Bancos fechados Bancários realizam paralisação de 24 horas e não descartam greve por tempo indeterminado
Repórter
26/09/2006
Terça-feira, dia 26 de setembro, foi o dia escolhido por bancários de
várias partes do país para uma paralisação que chama a atenção para o não rejuste de
salário da categoria e também pelas condições de
trabalho. Em Juiz de Fora a
situação não é diferente. Várias agências estão fechadas e aproximadamente
70% dos trabalhadores parados.
A decisão já tinha sido tomada há aproximadamente uma semana, época em que a classe também paralisou as atividades de um banco da cidade por uma hora (leia a nota que explica a situação).
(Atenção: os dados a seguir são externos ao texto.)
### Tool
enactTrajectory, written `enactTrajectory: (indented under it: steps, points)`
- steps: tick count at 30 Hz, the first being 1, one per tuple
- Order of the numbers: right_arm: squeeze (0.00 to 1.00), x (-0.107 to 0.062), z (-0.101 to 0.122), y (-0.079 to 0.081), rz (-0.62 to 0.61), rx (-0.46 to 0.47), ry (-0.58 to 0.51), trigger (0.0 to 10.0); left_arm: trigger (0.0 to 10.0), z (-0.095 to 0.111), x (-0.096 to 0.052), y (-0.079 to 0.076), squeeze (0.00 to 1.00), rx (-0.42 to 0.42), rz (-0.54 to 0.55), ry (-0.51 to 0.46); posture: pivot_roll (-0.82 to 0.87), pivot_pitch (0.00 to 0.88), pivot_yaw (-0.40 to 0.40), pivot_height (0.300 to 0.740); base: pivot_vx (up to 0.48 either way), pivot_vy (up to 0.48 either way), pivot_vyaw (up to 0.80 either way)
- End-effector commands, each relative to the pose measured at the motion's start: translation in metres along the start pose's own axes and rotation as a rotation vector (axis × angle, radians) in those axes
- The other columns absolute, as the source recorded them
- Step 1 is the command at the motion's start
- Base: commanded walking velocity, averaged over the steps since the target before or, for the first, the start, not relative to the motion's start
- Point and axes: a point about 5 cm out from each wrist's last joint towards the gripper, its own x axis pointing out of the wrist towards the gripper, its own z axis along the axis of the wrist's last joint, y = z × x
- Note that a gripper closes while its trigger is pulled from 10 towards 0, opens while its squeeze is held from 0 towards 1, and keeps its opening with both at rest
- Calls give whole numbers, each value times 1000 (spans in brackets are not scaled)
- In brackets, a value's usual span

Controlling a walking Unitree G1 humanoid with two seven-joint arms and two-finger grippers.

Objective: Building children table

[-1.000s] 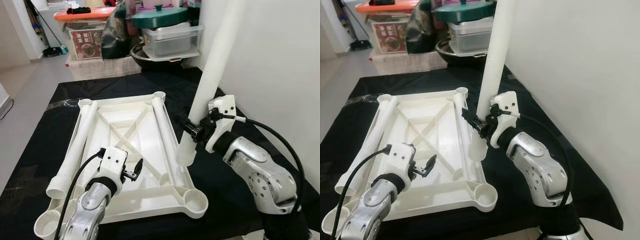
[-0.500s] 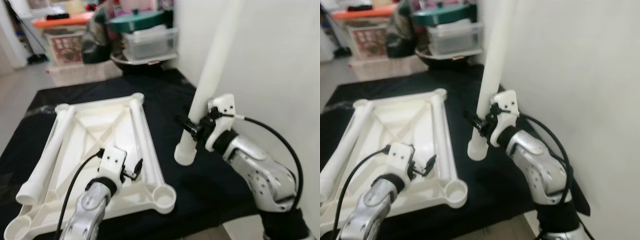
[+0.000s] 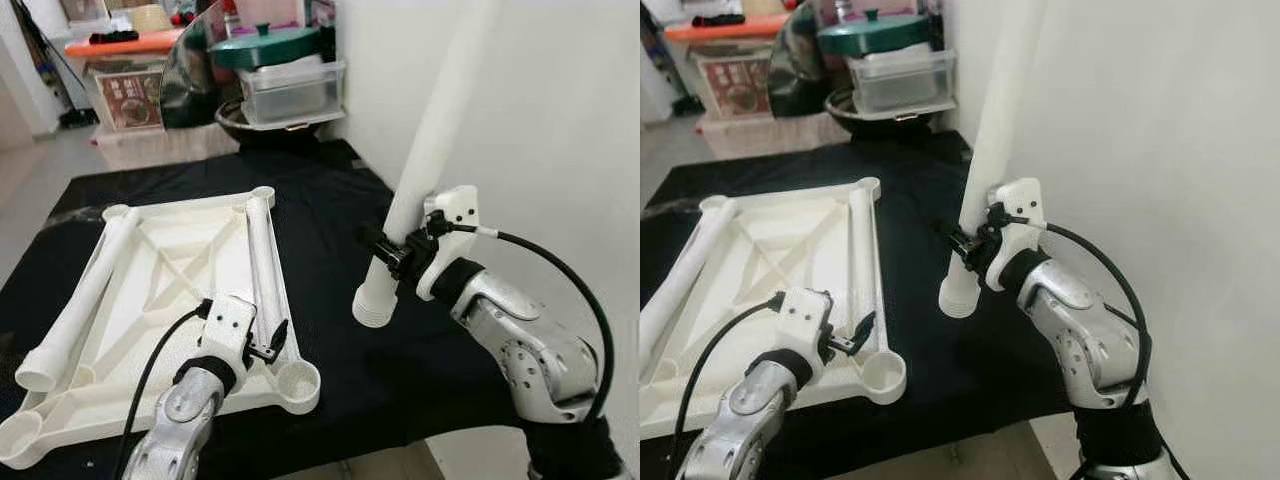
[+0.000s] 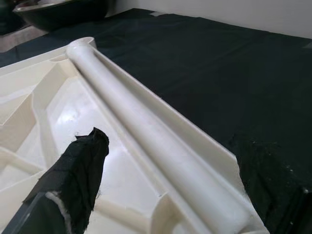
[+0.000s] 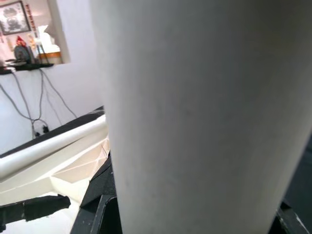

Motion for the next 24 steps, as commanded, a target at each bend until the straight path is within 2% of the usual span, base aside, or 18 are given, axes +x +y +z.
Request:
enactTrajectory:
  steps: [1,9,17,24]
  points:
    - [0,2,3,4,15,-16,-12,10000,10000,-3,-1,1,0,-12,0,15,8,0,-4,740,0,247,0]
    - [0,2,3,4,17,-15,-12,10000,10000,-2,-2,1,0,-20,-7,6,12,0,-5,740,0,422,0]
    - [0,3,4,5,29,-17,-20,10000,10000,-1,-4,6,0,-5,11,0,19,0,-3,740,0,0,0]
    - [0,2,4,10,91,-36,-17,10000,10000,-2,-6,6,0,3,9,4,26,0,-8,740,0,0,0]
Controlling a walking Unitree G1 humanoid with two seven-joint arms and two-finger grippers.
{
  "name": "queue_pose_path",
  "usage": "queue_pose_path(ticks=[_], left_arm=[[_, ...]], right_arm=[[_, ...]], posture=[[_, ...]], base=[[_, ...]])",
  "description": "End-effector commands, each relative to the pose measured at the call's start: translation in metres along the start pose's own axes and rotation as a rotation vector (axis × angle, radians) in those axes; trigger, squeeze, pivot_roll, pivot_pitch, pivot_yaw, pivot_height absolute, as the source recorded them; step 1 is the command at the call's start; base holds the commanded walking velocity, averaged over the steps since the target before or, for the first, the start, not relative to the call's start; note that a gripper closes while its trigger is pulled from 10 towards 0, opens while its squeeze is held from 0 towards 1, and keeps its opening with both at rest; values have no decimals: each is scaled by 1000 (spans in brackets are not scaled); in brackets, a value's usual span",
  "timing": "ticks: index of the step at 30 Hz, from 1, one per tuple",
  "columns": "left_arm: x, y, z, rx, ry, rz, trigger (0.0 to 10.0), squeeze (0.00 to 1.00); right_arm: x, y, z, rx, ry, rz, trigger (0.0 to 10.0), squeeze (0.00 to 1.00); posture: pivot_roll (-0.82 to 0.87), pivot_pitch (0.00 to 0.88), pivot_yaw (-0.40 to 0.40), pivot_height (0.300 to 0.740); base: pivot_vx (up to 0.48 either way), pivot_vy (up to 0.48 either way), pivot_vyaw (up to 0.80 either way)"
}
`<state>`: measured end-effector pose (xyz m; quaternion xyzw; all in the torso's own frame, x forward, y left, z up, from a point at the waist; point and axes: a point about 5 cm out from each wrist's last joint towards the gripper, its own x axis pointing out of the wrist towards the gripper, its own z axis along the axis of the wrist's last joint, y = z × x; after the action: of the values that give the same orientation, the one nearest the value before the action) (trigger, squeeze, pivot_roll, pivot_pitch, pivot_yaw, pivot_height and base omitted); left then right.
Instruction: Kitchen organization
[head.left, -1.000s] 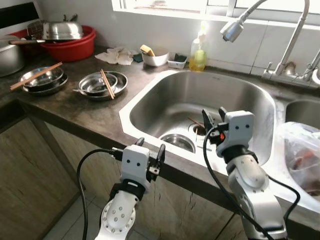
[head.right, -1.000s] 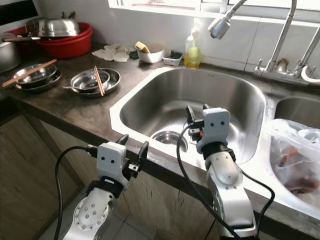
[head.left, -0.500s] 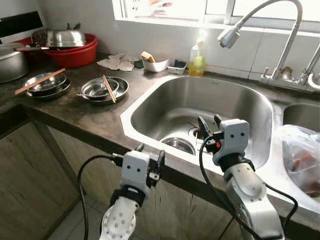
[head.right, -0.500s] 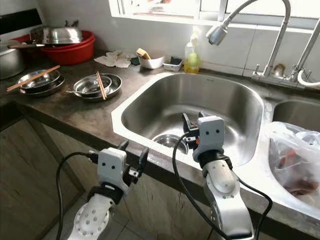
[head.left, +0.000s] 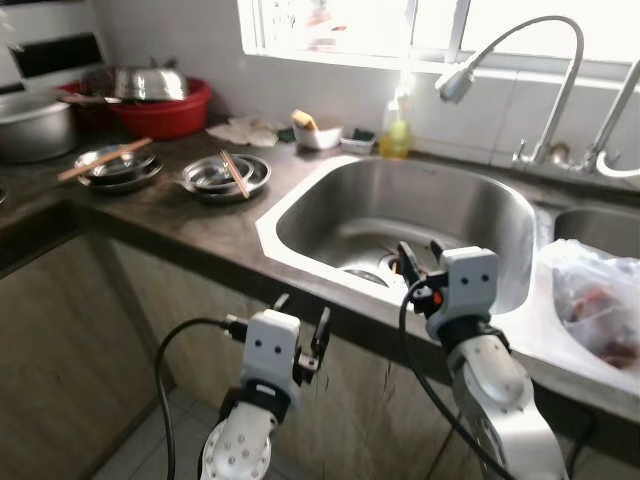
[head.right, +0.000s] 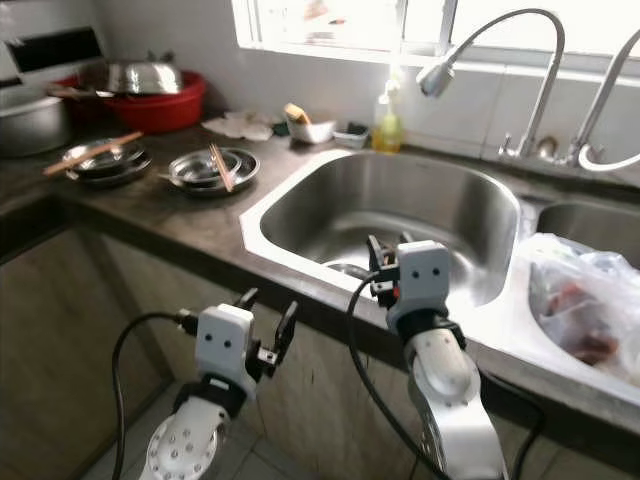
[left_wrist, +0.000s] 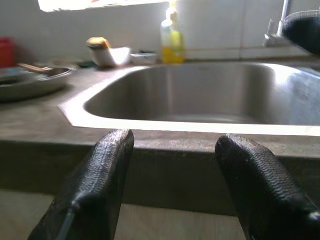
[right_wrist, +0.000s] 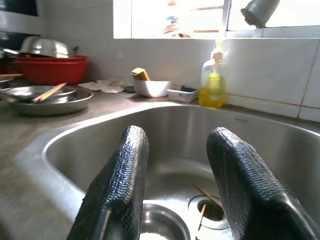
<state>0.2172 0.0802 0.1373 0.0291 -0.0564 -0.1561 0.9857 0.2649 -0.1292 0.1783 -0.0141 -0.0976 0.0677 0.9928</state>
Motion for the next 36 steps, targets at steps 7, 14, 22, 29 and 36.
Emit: queue_pose_path(ticks=[7,14,22,29,36], left_arm=[[-2,-5,-1,-3,6,-10,10000,0],[-3,-4,-1,-1,10,-5,10000,0],[-4,-5,-2,3,13,-3,10000,0],[-3,-2,-1,3,14,16,10000,0],[-3,1,-2,15,18,40,10000,0]], right_arm=[[0,2,3,8,6,7,10000,0],[-1,2,3,8,11,12,10000,0],[-1,4,3,27,12,25,10000,0],[0,6,3,24,13,44,10000,0],[-1,7,4,14,7,66,10000,0]], posture=[[75,0,-21,740],[77,4,-24,740],[80,9,-27,740],[83,12,-25,740],[83,14,-26,740]], base=[[-269,0,0],[-259,0,0],[-255,0,0],[-36,0,0],[0,0,0]])
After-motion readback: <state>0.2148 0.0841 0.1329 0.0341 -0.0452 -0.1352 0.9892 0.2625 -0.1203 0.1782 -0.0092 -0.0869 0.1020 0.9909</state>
Na noite desta segunda-feira, dia 25 de setembro, uma assembléia aconteceu para decidir uma outra questão: se essa paralisação de 24 horas poderia se transformar em uma greve por tempo indeterminado. Nada ficou definitivamente acertado. Mas a possibilidade de greve ainda está presente.
Segundo o presidente do Sindicato dos Bancários, Carlos Alberto Nunes, entre os 200 bancários presentes, 92% votaram a favor da paralisação. Nunes afirmou que o movimento estará concentrado nas agências centrais da Caixa Econômica Federal, Bradesco, Itaú e Unibanco, podendo atingir também em alguns bairros. Não está descartada a possibilidade de a paralisação se estender a outros agentes financeiros.
Uma nova negociação com a Federação Brasileira de Bancos (Febraban) está agendada para acontecer nesta quarta-feira, dia 27 de setembro. Os bancários reivindicam reposição da inflação do perído de setembro de 2005 à agosto de 2006, aumento real de 7,5%, ampliação da participação nos lucros da empresa, isonomia para os afastados, ampliação do horário de atendimento bancário ao público e segurança para os clientes e funcionários.
Além da reunião com a Fenabran, os bancários devem se reunir na noite desta terça-feira para discutir o resultado da paralisação e também quais são os novos rumos do movimento. A negociação e conversas entre a classe e os órgãos representativos já vão completar 40 dias.
Situação Nacional
A paralisação que acontece em Juiz de Fora também acontece em vários outros estados e cidades do Brasil. As ações fazem parte de movimento nacional, articulado pela Confederação Nacional dos Trabalhadores do Ramo Financeiro.
Em Minas Gerais, por exemplo, a paralisação vale também para outras cidades da Zona da Mata, Divinópolis, Uberaba, Governador Valadares, e para todo o sul do estado. A paralisação em Minas é regional, assim como é também nos estados de São Paulo, Rio de Janeiro e Paraná.
Já nos estados do Alagoas, Acre, Amapá, Pará, Ceará, Espírito Santo, Mato Grosso, Maranhão, Paraíba, Pernambuco, Piauí, Rio Grande do Norte, Rondônia, Roraima e no Distrito Federal a decisão foi unânime todo o estado, ou seja, todas as cidades aderiram.
Segundo a Agência Brasil, a Federação Nacional dos Bancos (Fenaban) anunciou que adotará medidas legais para manter as agências abertas. A federação informou, ainda, que contará com canais alternativos para os clientes, como atendimento telefônico e caixas eletrônicos.